Methods: In-office vitreous aspirates (50-100 μL) were obtained from 20 eyes of 16 patients treated for DME with Anti-VEGF agents during the period between 11/26/08 and 10/22/09 during an IRB approved study. Each vitreous sample was acquired immediately prior to intra-vitreal injection at initiation of treatment. All vitreous samples were investigated utilizing Reverse Phase Protein Microarray (RPPM) technology. Spectral Domain-OCT was conducted preceding treatment and maximum macular thickness (MMT) was determined. Correlation was measured using Pearson’s Analysis.

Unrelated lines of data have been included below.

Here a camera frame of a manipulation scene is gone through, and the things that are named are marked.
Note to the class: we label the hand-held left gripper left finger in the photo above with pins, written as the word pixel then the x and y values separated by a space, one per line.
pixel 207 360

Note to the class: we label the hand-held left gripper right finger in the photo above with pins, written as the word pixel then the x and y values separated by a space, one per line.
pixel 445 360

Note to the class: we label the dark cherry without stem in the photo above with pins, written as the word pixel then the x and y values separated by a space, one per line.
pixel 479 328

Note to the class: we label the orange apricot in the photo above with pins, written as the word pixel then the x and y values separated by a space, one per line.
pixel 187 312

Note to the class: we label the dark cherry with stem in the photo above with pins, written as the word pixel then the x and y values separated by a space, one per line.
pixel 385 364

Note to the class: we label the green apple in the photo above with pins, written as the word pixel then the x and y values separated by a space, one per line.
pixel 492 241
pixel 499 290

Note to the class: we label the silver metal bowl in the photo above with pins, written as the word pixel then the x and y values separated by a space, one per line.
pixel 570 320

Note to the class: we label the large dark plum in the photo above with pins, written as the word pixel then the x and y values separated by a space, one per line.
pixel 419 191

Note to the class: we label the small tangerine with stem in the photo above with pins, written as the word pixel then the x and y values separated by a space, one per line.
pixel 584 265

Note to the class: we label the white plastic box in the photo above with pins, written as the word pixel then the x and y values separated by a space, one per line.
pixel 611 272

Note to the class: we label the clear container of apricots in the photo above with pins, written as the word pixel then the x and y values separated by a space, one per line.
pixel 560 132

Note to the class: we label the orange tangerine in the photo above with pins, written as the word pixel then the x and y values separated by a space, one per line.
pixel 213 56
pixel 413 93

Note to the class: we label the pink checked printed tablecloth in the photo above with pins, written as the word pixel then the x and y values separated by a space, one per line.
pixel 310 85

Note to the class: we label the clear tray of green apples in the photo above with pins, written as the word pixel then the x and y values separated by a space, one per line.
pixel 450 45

Results: 20 samples obtained from 20 eyes of 16 subjects were studied. Correlation coefficients between TGFβ and MMT, CMT, and TV were -0.0311, -0.0366, and -0.1123 respectively. TGFβR was found to have correlation coefficients of -0.1428, -0.119, and -0.0297 with MMT, CMT, and TV respectively.

Conclusions: In-office vitreous sampling reveals an inverse relationship between TGFβ and TGFβR levels with the severity of DME. This suggests that the TGF-beta pathway may be involved in angiogenesis and inflammation in DME and might deserve further investigation.